- Born: October 9, 1939 (age 86) Nampa, Idaho, United States
- Education: Massachusetts Institute of Technology
- Known for: Multics, Project Athena, MIT License
- Awards: 2010 Computer System Security Award of the National Institute of Standards and Technology (NIST)
- Scientific career
- Thesis: Traffic control in a multiplexed computer system (1966)
- Doctoral advisor: Fernando J. Corbató
- Doctoral students: David P. Reed; David D. Clark; Deborah Estrin; Roger R. Schell; Michael Schroeder;
- Website: web.mit.edu/Saltzer/

= Jerry Saltzer =

American computer scientist (born 1939)

Jerome Howard "Jerry" Saltzer (born October 9, 1939) is an American computer scientist.

==Career==
Jerry Saltzer received an ScD in Electrical Engineering from MIT in 1966. His dissertation 'Traffic Control in a Multiplexed System was advised by Fernando J. Corbató. In 1966, he joined the faculty of the Department of Electrical Engineering and Computer Science at MIT.

One of Saltzer's earliest involvements with computers was with MIT's Compatible Time-Sharing System in the early 1960s. In the later 1960s and early 1970s, he was one of the team leaders of the Multics operating system project. Multics, though not particularly commercially successful in itself, has had a major impact on all subsequent operating systems; in particular, it was an inspiration for Ken Thompson to develop Unix. Saltzer's contributions to Multics included the now-standard kernel stack switching method of process switching, as well as oft-cited work on the security architecture for shared information systems.

Saltzer led the Computer Systems Research group of MIT's Laboratory for Computer Science. In the late 1970s and early 1980s, the Computer Systems Research group was one of the key players in the development of the Internet and ring network technology for local area networks. During this time, Saltzer patented the Proteon ProNet ring network. He is the co-author of The Protection of Information in Computer Systems.

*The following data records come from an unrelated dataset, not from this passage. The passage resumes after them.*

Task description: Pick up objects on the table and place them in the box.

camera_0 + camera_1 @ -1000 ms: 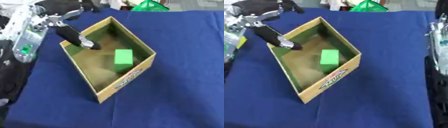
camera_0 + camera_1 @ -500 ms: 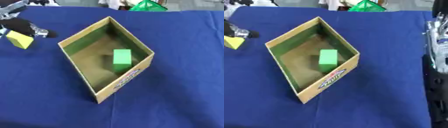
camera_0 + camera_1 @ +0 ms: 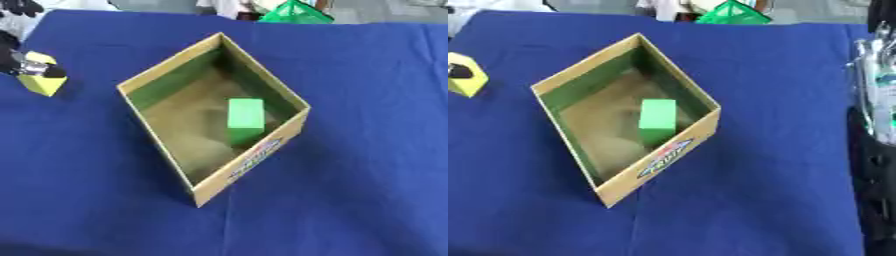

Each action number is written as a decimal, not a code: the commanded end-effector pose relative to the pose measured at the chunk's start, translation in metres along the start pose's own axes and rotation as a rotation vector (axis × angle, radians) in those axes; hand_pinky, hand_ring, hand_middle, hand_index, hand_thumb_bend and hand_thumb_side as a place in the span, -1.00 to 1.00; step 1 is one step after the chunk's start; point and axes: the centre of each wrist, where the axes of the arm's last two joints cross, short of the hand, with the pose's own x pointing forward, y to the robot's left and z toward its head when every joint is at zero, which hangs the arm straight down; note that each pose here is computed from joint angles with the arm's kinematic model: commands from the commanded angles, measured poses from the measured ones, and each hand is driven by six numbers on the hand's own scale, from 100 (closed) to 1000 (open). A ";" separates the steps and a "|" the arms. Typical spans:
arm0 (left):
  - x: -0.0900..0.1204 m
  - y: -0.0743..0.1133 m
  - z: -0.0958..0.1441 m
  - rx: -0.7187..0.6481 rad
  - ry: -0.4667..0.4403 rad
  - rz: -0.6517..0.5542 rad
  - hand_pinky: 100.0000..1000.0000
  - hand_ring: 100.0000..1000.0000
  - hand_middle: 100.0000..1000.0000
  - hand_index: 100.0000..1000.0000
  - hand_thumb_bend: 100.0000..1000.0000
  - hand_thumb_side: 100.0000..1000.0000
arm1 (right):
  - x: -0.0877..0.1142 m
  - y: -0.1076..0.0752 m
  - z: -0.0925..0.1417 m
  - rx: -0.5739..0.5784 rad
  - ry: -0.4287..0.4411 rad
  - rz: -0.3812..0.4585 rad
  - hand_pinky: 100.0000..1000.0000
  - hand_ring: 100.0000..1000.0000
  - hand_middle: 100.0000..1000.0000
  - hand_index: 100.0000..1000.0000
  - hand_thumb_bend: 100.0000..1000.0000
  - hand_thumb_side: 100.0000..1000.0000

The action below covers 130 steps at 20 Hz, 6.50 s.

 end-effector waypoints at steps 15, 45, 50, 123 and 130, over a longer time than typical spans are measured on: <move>-0.041 0.002 -0.002 0.016 0.093 -0.009 0.62 0.71 0.61 0.87 -0.05 -1.00 | 0.004 -0.008 -0.014 -0.001 -0.041 0.024 0.58 0.64 0.18 0.65 -0.69 1.00; -0.051 0.007 -0.016 -0.058 0.202 -0.174 0.63 0.74 0.71 0.89 -0.09 -1.00 | 0.002 -0.008 -0.022 0.017 -0.045 0.014 0.59 0.64 0.16 0.65 -0.73 1.00; -0.052 0.002 -0.020 -0.072 0.212 -0.155 0.57 0.69 0.65 0.84 -0.19 -1.00 | 0.001 -0.008 -0.023 0.020 -0.043 0.013 0.59 0.64 0.15 0.65 -0.73 1.00; 0.232 -0.055 -0.065 -0.010 -0.551 -0.139 0.39 0.47 0.42 0.74 0.00 -0.09 | 0.007 0.004 0.000 0.013 0.002 -0.042 0.60 0.64 0.17 0.66 -0.71 1.00; 0.229 -0.045 -0.060 0.052 -0.534 -0.177 0.56 0.68 0.61 0.87 0.33 -0.04 | 0.007 0.003 0.001 0.013 0.005 -0.042 0.60 0.64 0.17 0.66 -0.71 1.00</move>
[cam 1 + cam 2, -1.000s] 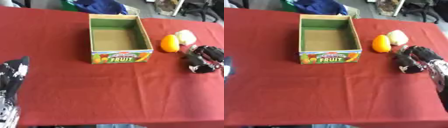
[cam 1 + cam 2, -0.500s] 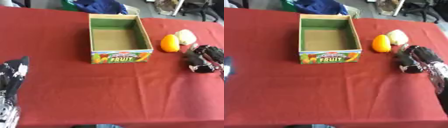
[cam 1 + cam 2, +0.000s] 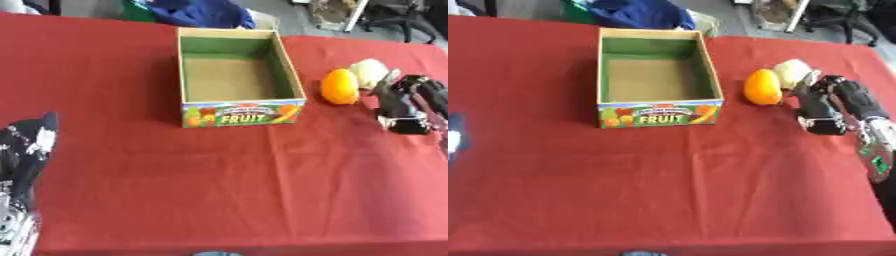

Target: Pick up objects on the table and place them in the box.

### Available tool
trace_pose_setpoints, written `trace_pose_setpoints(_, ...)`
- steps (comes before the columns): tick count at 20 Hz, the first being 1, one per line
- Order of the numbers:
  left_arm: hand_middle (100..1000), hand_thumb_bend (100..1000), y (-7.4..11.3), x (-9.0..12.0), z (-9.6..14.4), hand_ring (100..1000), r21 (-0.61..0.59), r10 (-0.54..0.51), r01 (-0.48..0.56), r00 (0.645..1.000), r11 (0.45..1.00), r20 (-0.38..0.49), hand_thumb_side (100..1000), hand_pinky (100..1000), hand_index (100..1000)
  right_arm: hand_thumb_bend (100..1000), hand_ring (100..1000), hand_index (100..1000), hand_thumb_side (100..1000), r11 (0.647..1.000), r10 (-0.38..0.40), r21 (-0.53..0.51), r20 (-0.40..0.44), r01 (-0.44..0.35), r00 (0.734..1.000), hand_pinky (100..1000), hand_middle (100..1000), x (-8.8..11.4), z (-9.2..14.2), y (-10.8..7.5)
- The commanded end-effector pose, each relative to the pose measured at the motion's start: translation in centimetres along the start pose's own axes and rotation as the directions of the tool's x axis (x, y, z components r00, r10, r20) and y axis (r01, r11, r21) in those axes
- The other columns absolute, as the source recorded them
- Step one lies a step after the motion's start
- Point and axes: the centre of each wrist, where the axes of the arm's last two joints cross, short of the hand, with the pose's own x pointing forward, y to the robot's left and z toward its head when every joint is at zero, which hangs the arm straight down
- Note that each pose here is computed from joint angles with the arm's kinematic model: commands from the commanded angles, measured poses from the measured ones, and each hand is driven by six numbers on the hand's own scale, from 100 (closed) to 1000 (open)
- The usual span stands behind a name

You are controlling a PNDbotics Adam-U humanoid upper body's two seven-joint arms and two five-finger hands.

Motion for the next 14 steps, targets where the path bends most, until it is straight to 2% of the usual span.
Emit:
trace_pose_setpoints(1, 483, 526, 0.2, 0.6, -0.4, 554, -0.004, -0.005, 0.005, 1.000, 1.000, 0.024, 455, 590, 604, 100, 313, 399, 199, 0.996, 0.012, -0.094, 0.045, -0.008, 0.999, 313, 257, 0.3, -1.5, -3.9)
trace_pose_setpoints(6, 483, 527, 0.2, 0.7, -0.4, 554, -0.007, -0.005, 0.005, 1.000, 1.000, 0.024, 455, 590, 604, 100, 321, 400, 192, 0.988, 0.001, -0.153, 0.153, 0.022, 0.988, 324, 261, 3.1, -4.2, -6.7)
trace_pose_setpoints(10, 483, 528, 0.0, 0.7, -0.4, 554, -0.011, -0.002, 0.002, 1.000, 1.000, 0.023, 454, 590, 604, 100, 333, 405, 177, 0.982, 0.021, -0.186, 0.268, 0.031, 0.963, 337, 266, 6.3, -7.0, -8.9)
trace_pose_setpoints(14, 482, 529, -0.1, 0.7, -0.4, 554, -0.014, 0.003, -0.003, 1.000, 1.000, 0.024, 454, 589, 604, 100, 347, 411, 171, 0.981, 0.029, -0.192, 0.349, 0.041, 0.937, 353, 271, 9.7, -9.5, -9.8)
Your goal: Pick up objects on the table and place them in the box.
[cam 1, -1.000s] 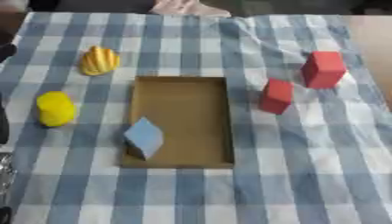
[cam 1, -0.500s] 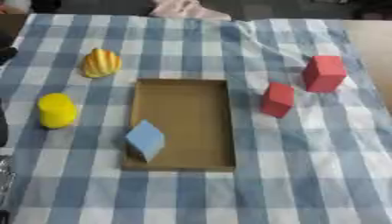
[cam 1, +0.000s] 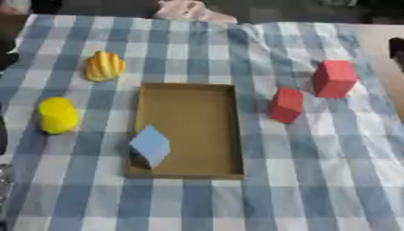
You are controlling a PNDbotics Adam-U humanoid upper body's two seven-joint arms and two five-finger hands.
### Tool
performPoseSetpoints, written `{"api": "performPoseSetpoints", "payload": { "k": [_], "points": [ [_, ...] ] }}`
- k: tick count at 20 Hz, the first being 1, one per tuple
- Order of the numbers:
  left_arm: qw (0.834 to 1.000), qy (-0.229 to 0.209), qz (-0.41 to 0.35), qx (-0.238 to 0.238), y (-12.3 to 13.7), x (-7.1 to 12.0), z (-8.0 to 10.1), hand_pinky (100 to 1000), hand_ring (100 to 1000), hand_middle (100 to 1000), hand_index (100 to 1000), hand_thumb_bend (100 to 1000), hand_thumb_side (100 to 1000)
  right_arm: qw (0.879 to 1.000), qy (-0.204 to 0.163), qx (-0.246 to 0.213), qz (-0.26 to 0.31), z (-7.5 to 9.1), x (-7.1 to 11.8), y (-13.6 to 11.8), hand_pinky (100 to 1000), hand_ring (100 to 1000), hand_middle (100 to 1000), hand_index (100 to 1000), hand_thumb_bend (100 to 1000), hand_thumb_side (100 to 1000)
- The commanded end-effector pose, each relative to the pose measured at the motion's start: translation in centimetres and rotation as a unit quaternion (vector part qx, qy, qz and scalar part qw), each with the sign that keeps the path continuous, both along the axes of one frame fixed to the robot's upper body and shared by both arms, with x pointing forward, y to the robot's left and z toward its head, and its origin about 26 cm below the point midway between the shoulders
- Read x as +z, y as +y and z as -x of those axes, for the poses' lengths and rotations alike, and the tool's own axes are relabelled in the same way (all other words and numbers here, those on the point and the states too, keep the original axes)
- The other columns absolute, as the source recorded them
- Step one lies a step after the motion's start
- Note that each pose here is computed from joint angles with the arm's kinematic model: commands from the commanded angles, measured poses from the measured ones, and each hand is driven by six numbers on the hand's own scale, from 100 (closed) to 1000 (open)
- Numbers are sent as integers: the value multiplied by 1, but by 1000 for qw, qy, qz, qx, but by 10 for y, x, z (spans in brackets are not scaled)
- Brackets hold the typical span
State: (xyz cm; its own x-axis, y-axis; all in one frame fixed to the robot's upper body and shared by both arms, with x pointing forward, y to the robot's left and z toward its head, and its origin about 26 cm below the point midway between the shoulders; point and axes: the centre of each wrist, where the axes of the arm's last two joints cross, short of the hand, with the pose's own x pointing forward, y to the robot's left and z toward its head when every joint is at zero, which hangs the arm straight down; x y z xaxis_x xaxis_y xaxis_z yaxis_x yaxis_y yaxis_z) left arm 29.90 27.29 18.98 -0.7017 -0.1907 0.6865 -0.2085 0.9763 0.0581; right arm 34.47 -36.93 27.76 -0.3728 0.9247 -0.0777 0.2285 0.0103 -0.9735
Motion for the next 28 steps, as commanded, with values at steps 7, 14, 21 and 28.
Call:
{"api": "performPoseSetpoints", "payload": {
  "k": [7,14,21,28],
  "points": [
    [1000,-17,-13,-4,1,10,2,818,786,693,826,136,811,998,18,-21,57,-6,1,-14,814,910,867,918,100,523],
    [1000,-15,-13,-6,0,10,2,818,787,693,827,137,814,999,12,-28,38,-14,3,-11,838,938,886,955,100,560],
    [1000,-14,-12,-7,0,10,2,819,788,693,827,137,818,998,43,-13,32,-19,2,-3,878,976,875,969,100,235],
    [1000,-15,-13,-9,-1,11,2,819,789,694,827,137,820,998,59,3,28,-21,6,6,895,988,876,969,100,192]
  ]
}}
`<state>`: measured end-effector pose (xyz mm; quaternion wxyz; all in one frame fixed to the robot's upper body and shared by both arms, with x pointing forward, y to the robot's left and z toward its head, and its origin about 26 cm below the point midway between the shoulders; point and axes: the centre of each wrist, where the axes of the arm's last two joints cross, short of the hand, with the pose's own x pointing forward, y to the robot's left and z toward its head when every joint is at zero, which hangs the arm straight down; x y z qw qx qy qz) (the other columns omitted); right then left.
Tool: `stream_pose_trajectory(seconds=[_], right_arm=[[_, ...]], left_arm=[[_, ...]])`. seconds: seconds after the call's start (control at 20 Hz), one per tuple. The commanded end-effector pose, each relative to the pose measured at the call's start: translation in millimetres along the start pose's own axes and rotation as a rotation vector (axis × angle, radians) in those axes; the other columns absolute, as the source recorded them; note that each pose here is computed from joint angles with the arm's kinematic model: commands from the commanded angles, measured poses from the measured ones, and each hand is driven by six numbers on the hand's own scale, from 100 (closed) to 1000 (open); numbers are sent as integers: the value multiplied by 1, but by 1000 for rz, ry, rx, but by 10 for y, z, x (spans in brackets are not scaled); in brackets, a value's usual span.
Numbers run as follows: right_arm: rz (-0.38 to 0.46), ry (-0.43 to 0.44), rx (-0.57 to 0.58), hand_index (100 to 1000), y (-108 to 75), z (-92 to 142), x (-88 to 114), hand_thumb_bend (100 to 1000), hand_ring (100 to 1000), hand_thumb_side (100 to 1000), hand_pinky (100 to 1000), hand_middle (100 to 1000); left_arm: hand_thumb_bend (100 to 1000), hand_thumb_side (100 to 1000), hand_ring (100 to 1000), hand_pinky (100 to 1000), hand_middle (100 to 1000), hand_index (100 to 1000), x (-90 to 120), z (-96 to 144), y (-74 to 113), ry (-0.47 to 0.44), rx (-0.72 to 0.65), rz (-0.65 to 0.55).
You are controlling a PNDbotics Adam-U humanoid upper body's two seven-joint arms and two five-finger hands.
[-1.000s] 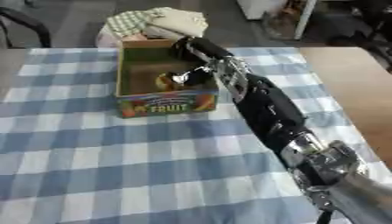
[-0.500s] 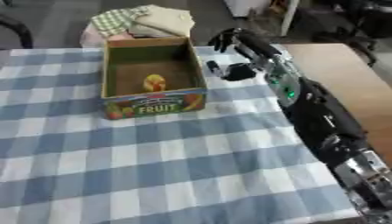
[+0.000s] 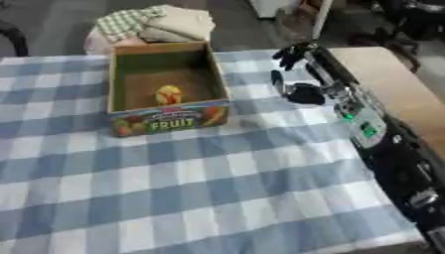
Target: Pick up objects on the table and place them in the box.
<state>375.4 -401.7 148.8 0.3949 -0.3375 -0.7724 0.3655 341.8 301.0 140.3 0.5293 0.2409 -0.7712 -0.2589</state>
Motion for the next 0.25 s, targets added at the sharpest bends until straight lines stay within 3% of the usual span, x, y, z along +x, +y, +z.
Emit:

From 1984 to 1988 Saltzer served as Technical Director of MIT's Project Athena. "" is one of the few Athena usernames with a capital letter, and legend has it that several special case hacks were required to support this functionality. In September 1995 Saltzer retired from his full-time faculty position, but continued writing and teaching part-time at MIT.

==Family==
Saltzer is known to all (colleagues, students, friends and family) as "Jerry". In 1961 he married Marlys Anne Hughes. They have two children: Rebecca (born 1962) and Sarah (born 1963). He has two grandchildren: Hannah (born 1997), and Caroline (born 1999).

==Other interests==
Saltzer is also very interested in 19th century landscape art of the western United States; he has prepared the catalogue raisonné of the paintings of the painter Frederick Ferdinand Schafer.

==Software==
Saltzer has been the programmer, a designer, or the inspiration, for a number of important pieces of systems software, which are either still in use or have descendants still being used today:
- RUNOFF, a very early text-formatting program which was the basis for roff and nroff
- TYPSET, the "Project MAC editor", was the first interactive text editor, developed to write documentation
- PCIP, the first TCP/IP stack for the IBM PC, which became the basis for a company called FTP Software
- Kerberos, an authentication protocol, part of Project Athena, still widely used today

As Technical Director of Project Athena, he supported development of the X Window System, an open-source windowing system, still used and developed on Unix-like systems.